▶ _DATA BLOCK_

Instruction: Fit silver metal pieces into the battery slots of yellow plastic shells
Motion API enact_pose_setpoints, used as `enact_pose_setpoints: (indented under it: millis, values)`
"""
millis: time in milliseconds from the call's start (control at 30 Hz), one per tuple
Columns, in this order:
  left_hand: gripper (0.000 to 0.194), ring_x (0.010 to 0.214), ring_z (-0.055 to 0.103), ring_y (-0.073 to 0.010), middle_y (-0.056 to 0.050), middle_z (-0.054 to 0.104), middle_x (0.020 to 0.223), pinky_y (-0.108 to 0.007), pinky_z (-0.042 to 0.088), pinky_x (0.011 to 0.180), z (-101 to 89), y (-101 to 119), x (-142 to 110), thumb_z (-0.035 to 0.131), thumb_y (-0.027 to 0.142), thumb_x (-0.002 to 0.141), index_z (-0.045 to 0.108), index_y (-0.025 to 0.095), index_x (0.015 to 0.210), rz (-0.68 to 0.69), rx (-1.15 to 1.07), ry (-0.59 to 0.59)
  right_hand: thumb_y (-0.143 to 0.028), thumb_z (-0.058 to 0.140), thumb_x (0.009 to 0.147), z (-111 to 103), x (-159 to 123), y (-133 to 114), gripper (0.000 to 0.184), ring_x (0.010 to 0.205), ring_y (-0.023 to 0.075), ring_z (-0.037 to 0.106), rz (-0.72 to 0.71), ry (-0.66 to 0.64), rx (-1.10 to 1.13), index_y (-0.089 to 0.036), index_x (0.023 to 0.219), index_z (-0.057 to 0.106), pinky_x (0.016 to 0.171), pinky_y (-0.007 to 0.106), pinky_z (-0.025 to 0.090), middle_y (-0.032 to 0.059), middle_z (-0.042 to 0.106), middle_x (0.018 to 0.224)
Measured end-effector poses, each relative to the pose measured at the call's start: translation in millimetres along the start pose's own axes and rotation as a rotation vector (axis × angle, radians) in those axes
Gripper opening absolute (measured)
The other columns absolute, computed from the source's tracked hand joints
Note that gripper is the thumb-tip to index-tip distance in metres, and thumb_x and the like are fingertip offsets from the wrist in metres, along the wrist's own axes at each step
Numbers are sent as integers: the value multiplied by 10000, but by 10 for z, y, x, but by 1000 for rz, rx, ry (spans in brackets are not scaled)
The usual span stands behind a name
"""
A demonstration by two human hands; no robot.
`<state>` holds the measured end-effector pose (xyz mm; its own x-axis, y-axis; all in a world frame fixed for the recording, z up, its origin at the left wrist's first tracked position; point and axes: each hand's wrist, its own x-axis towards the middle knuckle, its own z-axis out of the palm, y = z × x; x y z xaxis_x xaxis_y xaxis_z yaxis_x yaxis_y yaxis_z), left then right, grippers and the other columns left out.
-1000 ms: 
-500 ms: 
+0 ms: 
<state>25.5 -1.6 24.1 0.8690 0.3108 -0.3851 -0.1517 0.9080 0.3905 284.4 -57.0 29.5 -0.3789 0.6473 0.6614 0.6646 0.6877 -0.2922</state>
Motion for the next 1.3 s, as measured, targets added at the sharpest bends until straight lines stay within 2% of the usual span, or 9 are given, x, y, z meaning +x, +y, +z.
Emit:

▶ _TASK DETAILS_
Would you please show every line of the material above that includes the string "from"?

▶ _ANSWER SPACE_
millis: time in milliseconds from the call's start (control at 30 Hz), one per tuple
The other columns absolute, computed from the source's tracked hand joints
Note that gripper is the thumb-tip to index-tip distance in metres, and thumb_x and the like are fingertip offsets from the wrist in metres, along the wrist's own axes at each step

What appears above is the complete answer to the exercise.